Let me return to staff and student representation. It is important that we see the statutory requirement that I have described merely as a baseline. There are all kinds of other good things that we can do in terms of staff and student representation, but representation on governing bodies, it was argued persuasively, should be a baseline. Lords amendment 51 extends those changes to institutions that are not college corporations, but that have been designated by legislation to receive public money for the provision of further education. It would come into effect should they decide to change their existing instruments and articles.
Lords amendments 50 and 58 give colleges the power to close themselves, which is known as dissolution. Currently, only the Secretary of State can dissolve a college. The amendments remove that power from the Secretary of State and give colleges control over their own dissolution. Colleges will also have the ability to transfer their property, rights and liabilities to another person or body for the purposes of education. These amendments and the regulations that will be laid in support of them include a number of safeguards to ensure that any dissolution decision is taken only when all those affected—staff, students and the local community —have been properly consulted, and that the process will be transparent, recognising that colleges are providers of an important public service.
In Committee, the hon. Member for Hartlepool (Mr Wright), who is not in his place, but who was a diligent member of the Committee, raised questions about the likelihood that colleges would fail with these new freedoms. There is no evidence to suggest that the extra freedoms will increase the risk of failure. Notwithstanding what I said about the growing understanding of the need to allow colleges to be more locally responsive, it is worrying that there are those who believe that colleges will not rise to the challenge of the new freedoms and who believe that only through central Government control can we give the necessary protection to the common interest, which I have no doubt was in the heart of the hon. Gentleman. I do not think that he is right. Colleges have shown time and again that when they are given the opportunity to be their best, unrestricted, they can be so.

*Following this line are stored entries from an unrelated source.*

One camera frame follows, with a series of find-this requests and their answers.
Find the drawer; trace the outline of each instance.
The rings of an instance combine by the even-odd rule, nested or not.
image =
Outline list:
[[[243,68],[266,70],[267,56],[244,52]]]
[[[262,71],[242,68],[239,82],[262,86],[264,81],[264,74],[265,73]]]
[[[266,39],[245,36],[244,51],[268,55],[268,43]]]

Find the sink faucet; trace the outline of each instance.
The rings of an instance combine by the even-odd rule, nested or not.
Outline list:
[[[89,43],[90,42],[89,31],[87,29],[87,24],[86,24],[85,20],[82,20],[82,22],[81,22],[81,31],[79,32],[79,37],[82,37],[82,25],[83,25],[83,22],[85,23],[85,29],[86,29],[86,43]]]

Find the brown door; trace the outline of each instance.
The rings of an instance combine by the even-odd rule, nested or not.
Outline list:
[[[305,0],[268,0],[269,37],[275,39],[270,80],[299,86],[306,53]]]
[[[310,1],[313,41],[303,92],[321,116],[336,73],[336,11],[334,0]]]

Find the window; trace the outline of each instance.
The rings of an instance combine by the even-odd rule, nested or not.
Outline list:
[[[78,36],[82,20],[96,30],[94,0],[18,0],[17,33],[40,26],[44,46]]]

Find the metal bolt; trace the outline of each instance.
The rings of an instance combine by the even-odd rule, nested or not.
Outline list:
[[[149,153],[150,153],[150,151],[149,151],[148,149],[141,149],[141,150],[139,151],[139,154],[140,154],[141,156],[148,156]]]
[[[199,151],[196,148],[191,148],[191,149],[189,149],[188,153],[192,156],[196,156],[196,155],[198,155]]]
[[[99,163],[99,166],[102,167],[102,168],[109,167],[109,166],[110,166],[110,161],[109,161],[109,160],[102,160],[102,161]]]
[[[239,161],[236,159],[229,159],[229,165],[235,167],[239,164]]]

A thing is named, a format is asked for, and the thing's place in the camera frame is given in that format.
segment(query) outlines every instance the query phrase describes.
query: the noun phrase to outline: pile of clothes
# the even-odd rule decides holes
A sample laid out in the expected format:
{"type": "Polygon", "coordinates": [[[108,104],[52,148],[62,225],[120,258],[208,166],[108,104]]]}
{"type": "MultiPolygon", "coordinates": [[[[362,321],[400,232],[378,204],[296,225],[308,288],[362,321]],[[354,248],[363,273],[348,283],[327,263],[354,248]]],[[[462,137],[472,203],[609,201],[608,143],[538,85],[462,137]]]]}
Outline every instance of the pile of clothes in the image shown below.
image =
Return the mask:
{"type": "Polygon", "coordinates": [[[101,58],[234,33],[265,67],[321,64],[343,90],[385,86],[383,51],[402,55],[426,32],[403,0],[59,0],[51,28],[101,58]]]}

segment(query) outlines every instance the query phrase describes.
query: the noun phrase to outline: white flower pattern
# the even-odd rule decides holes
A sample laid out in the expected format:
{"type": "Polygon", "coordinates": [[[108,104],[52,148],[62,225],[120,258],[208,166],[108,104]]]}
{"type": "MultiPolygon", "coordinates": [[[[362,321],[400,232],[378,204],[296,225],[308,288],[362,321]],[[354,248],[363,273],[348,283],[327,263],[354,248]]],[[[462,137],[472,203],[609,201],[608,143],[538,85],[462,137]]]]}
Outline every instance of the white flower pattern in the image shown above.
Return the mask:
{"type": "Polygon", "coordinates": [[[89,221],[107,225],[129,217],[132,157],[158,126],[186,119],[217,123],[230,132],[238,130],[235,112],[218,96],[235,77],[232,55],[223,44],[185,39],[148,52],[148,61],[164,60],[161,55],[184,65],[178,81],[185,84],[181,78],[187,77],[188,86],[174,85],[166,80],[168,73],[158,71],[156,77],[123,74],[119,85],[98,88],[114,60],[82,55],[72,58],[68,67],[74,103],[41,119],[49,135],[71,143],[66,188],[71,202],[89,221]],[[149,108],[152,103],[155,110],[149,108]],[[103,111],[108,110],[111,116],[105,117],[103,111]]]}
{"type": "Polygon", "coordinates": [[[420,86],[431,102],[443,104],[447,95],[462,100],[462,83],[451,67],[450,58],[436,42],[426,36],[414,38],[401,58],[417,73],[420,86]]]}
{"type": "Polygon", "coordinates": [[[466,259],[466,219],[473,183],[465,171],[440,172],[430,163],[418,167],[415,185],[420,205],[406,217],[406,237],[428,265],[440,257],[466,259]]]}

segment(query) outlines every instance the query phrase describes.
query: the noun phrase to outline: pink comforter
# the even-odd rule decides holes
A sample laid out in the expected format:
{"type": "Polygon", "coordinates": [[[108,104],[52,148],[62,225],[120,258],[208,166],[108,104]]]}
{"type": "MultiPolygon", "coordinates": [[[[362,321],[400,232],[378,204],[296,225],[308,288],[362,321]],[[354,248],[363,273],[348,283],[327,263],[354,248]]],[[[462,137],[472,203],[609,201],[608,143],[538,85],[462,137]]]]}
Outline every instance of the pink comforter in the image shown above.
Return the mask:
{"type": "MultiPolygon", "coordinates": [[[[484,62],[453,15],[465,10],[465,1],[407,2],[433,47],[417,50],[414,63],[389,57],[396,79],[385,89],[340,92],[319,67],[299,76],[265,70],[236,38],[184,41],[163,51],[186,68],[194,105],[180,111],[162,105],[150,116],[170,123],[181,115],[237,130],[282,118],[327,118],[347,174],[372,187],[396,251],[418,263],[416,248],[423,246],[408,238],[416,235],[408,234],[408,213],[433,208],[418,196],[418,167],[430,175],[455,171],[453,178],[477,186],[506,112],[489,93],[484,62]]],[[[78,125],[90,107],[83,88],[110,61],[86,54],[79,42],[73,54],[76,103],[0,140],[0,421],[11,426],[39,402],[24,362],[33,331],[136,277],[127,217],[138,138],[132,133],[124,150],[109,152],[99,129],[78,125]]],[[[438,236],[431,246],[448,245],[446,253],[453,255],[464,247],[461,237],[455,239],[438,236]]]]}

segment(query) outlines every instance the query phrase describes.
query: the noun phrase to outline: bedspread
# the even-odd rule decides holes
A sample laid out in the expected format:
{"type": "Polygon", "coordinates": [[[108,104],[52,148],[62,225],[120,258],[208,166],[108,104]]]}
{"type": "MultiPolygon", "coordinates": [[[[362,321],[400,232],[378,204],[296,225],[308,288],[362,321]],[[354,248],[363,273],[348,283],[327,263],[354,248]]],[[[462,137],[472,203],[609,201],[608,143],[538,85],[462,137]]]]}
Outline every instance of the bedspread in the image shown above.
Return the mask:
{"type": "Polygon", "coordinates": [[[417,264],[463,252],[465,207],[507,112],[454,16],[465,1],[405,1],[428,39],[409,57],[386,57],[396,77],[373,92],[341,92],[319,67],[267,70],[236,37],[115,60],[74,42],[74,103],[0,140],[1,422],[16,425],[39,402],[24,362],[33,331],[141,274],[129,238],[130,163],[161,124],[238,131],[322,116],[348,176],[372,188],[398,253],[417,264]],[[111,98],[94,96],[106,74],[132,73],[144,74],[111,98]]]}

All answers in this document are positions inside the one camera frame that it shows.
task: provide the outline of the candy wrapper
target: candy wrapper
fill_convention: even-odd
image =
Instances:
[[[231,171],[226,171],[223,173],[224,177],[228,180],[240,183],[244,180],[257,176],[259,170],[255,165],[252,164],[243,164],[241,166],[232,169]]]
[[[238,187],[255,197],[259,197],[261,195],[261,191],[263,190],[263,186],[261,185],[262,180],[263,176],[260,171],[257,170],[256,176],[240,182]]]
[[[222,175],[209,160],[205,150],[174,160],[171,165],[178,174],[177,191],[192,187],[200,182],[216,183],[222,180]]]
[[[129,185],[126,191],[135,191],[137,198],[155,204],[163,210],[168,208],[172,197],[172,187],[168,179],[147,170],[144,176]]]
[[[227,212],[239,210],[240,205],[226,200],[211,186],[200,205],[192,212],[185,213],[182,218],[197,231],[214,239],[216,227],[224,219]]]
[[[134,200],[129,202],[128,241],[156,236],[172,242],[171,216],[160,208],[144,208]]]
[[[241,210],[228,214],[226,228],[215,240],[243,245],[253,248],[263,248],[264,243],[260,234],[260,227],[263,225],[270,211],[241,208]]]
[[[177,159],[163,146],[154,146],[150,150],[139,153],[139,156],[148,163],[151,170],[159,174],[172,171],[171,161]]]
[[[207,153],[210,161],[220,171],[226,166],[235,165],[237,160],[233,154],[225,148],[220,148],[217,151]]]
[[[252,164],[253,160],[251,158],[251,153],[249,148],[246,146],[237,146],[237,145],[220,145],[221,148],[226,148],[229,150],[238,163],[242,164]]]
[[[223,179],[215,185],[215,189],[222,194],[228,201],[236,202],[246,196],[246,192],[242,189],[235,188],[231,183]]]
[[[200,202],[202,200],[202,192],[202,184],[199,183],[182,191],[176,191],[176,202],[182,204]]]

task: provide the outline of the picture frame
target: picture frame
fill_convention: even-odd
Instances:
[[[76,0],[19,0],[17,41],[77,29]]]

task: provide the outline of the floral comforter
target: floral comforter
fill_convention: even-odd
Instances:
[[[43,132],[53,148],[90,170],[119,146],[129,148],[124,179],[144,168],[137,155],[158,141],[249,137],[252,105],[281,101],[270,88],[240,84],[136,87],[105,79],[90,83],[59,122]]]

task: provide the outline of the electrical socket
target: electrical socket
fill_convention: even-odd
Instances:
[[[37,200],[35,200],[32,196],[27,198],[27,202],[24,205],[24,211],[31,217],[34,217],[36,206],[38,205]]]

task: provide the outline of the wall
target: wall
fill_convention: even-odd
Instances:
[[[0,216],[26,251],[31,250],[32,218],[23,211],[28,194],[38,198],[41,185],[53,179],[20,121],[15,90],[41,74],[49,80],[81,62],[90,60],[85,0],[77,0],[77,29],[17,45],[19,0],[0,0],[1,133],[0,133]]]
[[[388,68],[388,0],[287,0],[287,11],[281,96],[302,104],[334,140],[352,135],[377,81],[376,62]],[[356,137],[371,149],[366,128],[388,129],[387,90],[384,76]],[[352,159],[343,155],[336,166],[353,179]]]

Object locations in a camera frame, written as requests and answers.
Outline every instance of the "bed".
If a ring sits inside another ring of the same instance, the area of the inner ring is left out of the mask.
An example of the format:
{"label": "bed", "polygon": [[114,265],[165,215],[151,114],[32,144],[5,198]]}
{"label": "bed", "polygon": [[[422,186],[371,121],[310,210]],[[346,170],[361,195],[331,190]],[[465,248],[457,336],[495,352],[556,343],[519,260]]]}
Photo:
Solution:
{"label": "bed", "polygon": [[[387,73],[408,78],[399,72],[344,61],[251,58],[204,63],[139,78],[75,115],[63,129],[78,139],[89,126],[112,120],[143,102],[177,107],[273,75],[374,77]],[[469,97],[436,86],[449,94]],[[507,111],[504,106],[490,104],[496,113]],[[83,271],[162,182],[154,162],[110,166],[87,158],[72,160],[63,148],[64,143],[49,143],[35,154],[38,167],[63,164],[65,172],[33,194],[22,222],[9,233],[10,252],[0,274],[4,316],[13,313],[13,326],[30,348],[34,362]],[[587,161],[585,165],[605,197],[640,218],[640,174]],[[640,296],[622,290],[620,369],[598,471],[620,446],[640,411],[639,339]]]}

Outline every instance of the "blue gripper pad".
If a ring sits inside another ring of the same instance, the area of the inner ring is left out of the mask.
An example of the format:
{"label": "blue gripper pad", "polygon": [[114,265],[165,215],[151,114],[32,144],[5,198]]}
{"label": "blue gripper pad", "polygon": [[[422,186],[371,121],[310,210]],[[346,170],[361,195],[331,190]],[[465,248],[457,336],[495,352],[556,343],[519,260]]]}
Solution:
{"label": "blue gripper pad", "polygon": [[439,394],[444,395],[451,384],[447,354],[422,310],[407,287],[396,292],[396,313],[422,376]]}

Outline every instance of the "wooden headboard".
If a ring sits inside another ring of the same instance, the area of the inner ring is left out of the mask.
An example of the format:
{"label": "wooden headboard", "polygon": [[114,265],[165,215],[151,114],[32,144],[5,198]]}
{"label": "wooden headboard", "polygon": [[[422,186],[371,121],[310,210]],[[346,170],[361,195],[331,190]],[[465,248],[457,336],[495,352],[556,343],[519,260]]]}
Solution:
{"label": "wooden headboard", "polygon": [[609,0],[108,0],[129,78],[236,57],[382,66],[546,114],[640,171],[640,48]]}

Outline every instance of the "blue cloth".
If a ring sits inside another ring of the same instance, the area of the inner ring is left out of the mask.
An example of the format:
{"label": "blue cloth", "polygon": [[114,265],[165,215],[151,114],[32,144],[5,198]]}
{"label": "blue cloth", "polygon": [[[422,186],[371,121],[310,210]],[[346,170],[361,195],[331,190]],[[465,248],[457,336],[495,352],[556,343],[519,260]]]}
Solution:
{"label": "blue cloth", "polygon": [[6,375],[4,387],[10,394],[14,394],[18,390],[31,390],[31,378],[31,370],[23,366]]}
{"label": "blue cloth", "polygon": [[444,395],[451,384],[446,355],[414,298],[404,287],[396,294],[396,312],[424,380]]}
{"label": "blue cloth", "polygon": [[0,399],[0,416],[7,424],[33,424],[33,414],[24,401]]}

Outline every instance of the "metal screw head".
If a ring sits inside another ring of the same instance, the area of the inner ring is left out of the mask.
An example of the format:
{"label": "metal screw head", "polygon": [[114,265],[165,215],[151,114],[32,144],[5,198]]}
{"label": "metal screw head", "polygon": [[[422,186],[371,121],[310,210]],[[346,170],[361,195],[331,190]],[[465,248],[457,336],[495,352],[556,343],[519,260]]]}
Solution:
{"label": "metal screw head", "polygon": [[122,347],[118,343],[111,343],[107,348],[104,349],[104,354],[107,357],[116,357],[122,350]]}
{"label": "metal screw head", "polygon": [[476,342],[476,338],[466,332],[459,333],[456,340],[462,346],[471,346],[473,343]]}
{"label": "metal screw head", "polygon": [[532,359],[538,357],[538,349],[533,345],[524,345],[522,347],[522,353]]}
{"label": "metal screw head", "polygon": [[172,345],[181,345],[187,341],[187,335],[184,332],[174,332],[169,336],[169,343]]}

I am keen to address that point in more detail in relation to the amendments. Further education is a high-performing sector, with more than 95% of colleges judged satisfactory or better. Sometimes further education has been treated as what Sir Andrew Foster described as the “neglected middle child” of education, somewhere between schools and higher education. I see it more as the prodigal son, and not just that, but the prodigal son grown up. I want further education to be a favoured part of our education system because of the difference it makes to so many lives. The important thing is to ensure that where problems occur, there are robust monitoring and support systems so that colleges are given the opportunity and help to recover. It is right that we have in place the proper protections from failure because, as I have described, public interest is involved. A great deal of taxpayers’ money is involved too. However, we should not get to the point of creating an immense infrastructure to manage the college sector.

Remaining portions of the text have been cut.